» Task to carry out: Work out how many lines in the data below contain "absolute", and state that count with nothing added.

########################################

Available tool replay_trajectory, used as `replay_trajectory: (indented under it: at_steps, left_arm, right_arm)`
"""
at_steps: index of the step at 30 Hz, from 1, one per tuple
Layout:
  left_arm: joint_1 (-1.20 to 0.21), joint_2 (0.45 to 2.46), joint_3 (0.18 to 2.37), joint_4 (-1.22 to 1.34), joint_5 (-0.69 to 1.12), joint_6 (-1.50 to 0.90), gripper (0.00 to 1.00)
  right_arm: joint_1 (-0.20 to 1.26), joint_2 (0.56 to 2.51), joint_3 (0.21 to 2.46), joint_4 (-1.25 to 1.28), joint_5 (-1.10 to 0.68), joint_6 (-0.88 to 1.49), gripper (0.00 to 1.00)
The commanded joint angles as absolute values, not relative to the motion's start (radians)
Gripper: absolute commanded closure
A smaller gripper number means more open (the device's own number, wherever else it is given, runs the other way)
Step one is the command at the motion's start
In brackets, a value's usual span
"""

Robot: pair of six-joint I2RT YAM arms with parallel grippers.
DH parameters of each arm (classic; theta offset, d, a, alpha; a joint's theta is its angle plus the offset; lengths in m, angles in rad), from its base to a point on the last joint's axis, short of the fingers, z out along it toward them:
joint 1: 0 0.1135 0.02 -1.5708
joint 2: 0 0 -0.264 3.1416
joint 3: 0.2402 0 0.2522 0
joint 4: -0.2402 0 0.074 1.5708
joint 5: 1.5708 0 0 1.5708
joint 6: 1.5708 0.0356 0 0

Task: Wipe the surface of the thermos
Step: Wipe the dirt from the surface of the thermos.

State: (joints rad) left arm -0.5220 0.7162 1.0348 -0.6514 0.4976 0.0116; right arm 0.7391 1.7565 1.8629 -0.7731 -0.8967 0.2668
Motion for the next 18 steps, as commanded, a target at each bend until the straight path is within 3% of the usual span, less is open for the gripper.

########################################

» Response to the exercise: 2